Echinaceas are primarily plants of the prairie, making dependable, long-lived garden plants. Plant them in full sun in well-drained soil. A ‘White Swan’ given to me almost 30 years ago still bravely stands up to the population pressures that rambunctious neighboring Anemone tomentosa ‘Robustissima’ exerts. The many typical pink-flowered forms self-sow easily, and may be moved about when small, but blooms commonly become dingy as they age. I lack much experience with the new, hot-colored cultivars, but I welcome the strong, clear colors they come in.
Pruning fruit trees
(And grapevines.) That is one of the usual outside garden jobs for February, and in recent years, even dormant oil sprays could be applied during warm spells occurring in February. This year I think we had better hold off on those tasks.
Since many modern fruit trees are grafted on dwarfing or semidwarfing stock, pruning is simplified: no longer much need to climb into the tree with pruning saw, loppers, and pruning clippers dangling from belts. Prune inward or overlong twigs back by about one-third to a spur, unless your cultivar is a tip-bearer.
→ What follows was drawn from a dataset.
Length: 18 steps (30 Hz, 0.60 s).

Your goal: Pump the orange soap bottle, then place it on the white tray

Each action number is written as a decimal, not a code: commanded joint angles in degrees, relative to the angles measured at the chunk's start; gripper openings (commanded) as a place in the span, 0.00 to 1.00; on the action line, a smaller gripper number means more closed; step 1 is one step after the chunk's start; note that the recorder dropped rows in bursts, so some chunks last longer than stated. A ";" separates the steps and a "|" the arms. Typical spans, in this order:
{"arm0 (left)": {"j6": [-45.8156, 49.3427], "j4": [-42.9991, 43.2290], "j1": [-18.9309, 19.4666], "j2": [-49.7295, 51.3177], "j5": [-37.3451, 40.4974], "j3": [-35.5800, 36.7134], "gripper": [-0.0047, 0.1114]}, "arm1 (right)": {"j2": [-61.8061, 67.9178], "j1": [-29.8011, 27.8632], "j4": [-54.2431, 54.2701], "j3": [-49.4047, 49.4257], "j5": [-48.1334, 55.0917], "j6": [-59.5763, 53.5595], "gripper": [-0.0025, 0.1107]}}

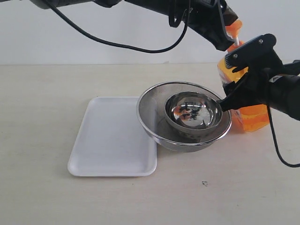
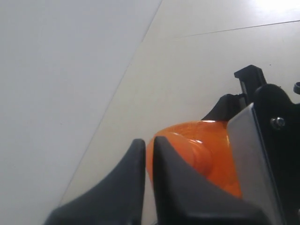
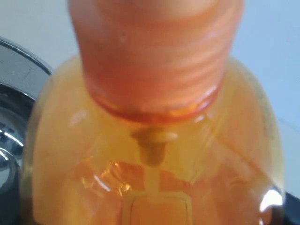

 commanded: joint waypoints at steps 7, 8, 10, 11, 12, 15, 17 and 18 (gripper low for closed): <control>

The general idea is to let light and air into the tree’s crown. One pruning style is called cup, or goblet, with the aim of producing an open, cup-like structure of four or five main branches circling the open center of the tree, so all fruit gets maximum sun exposure and air flow.
Prune grapevines back to a framework, and then prune the laterals back to two buds. Grapevines begin to bleed very early in the season, so whenever the snows permit, do this job. Clematis vines also start into growth very early; clematis group three, whose blooms occur on new wood, may be cut down to about a foot above the ground now. Leave groups one and two alone.
The Nonstop Color Garden
While the Island is deeply snowbound, the ideal of color in the garden hovers like an elusive dream. Nellie Neal’s book, The Nonstop Color Garden: Design Flowering Landscapes & Gardens for Year-Round Enjoyment (Cool Springs Press, 192 pages) is a real how-to book for achieving just that. Here is a book for lovers of Technicolor. Main sections are “designing with color,” “problem solving with color,” and “plants for nonstop color.”
The book’s most unusual aspects are the uses of winter color, and the plant lists in the final “plants for nonstop color” section. The reproduction of the many color photographs is satisfying, and the drawings are clearly executed.
This otherwise useful book’s main drawback is that its photographs’ captions do not identify the many striking specimens illustrated, a consideration I have come to expect, but perhaps less important to those designing with color than to plants-people.